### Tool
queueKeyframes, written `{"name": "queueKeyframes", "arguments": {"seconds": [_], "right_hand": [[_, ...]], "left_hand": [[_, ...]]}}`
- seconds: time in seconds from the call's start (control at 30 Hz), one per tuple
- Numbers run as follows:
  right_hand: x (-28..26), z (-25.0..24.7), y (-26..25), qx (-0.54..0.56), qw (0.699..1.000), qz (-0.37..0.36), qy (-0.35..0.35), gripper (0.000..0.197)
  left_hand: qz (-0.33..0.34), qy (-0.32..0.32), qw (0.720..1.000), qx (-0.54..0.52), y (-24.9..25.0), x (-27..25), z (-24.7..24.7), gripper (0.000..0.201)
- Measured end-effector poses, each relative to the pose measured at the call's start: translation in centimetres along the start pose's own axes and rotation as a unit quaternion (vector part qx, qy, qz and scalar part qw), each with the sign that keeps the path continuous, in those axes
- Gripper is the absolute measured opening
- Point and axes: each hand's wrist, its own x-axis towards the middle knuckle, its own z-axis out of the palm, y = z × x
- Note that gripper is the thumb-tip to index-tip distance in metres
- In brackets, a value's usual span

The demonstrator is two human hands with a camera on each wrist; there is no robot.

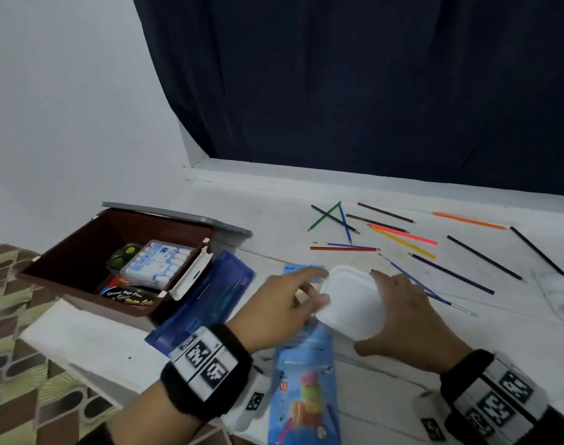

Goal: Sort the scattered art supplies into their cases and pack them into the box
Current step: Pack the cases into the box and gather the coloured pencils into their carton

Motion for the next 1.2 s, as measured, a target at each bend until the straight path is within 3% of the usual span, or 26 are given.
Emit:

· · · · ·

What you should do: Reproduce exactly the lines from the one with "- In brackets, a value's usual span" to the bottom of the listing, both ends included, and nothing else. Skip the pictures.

Solved problem:
- In brackets, a value's usual span

The demonstrator is two human hands with a camera on each wrist; there is no robot.


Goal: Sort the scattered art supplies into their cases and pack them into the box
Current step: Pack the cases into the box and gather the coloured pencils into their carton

Motion for the next 1.2 s, as measured, a target at each bend until the straight path is within 3% of the usual span, or 26 are given.
Emit:

This output is complete.